Batch Operations Examples¶
Batches allow you to execute multiple statements atomically or efficiently.
Basic Batch¶
from rsylla import Batch
batch = Batch("logged")
batch.append_statement("INSERT INTO users (id, name) VALUES (?, ?)")
batch.append_statement("INSERT INTO users (id, name) VALUES (?, ?)")
await session.batch(batch, [
{"id": 1, "name": "Alice"},
{"id": 2, "name": "Bob"}
])
Batch Types¶
Logged Batch (Atomic)¶
# All statements succeed or all fail
batch = Batch("logged")
batch.append_statement("UPDATE accounts SET balance = balance - ? WHERE id = ?")
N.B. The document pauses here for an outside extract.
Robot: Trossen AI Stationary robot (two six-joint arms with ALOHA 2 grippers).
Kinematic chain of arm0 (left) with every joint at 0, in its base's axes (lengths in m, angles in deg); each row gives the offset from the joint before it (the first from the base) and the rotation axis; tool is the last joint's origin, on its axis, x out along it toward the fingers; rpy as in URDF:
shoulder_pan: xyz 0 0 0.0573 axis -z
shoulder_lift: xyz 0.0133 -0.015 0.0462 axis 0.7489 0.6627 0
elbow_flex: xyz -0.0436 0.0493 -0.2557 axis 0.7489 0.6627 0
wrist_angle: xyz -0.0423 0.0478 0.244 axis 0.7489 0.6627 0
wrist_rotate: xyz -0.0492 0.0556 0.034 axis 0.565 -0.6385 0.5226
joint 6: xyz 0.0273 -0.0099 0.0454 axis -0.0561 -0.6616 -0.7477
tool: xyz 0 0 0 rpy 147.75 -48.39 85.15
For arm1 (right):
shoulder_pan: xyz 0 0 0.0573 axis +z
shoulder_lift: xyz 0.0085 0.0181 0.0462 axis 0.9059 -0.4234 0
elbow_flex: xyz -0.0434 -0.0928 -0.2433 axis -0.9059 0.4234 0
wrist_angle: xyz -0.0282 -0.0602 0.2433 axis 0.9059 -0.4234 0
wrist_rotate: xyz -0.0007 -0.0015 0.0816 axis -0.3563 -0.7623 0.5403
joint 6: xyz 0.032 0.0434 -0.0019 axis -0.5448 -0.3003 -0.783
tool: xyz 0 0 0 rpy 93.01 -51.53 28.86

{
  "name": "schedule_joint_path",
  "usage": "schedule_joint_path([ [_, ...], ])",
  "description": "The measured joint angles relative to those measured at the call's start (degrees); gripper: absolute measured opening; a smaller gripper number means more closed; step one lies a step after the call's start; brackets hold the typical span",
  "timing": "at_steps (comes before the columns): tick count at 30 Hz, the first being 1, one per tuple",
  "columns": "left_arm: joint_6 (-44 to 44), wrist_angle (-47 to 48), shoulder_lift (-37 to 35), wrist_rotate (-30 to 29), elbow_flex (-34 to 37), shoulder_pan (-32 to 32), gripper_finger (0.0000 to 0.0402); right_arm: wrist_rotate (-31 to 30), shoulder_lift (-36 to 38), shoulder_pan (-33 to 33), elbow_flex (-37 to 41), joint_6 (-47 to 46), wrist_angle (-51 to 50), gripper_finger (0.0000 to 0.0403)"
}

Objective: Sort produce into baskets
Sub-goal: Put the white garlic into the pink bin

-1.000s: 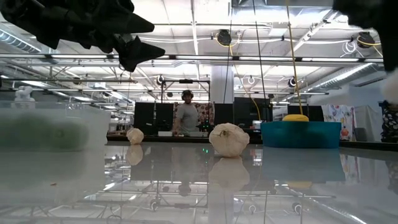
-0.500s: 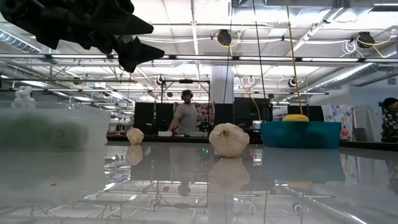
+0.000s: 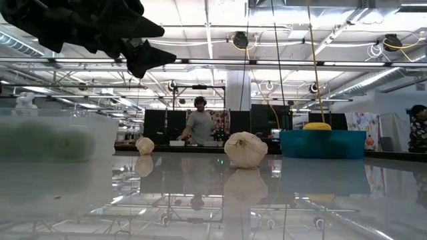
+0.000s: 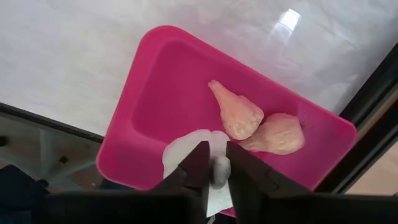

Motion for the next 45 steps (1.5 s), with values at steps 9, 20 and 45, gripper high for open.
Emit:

batch.append_statement("UPDATE accounts SET balance = balance + ? WHERE id = ?")
await session.batch(batch, [
{"balance": 100, "id": "from_account"},
{"balance": 100, "id": "to_account"}
])
Unlogged Batch (Performance)¶
# No atomicity guarantee, but faster
batch = Batch("unlogged")
for _ in range(100):
batch.append_statement("INSERT INTO logs (id, msg, ts) VALUES (?, ?, ?)")
await session.batch(batch, log_entries)
Counter Batch¶
batch = Batch("counter")
batch.append_statement("UPDATE stats SET views = views + ? WHERE page = ?")
batch.append_statement("UPDATE stats SET clicks = clicks + ? WHERE page = ?")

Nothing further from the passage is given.